Truth is a man made concept to begin with. It is whatever we define it to be.


It is by virtue of the fact that we know that our verification methods are fallible, that we know that truth is not equal to a verified claim.


You are attempting to objectify truth into a philosophical pink unicorn.


Verified claims can still be false. Truth cannot.


You've just objectified truth in this statement.


Truth is correspondence to fact/reality.


Then experience is truth. But you deny this.

Experience is really the only thing we have that actually corresponds to fact/reality.

If I tell you that you are in a warm, dry, and comfortable place, yet your experience is that you are freezing, soaking wet, and totally uncomfortable which are you going to believe best corresponed to fact/reality?

You say, "Truth is correspondence to fact/reality.
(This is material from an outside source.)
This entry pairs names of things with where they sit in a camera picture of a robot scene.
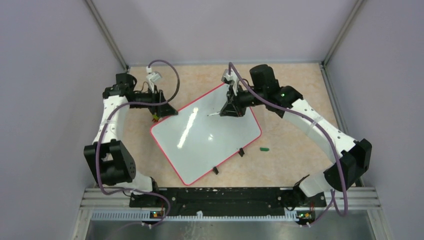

Period!"

Experience is as close to truth as we can get then.

You are basically demanding that Zen Truth is the closest we can come to knowing truth. The closest we can come know knowing correspondence to fact/reality.

So you are supporting Zen Truth far and above any other form of Analytical or Logical concepts of 'truth'.

Yet you deny that experience equates to truth.

But by your definition of truth, it's as close as we can get to knowing truth. To knowing correspondence to fact/reality.

So you are being totally inconsistent and nonsensical in your position.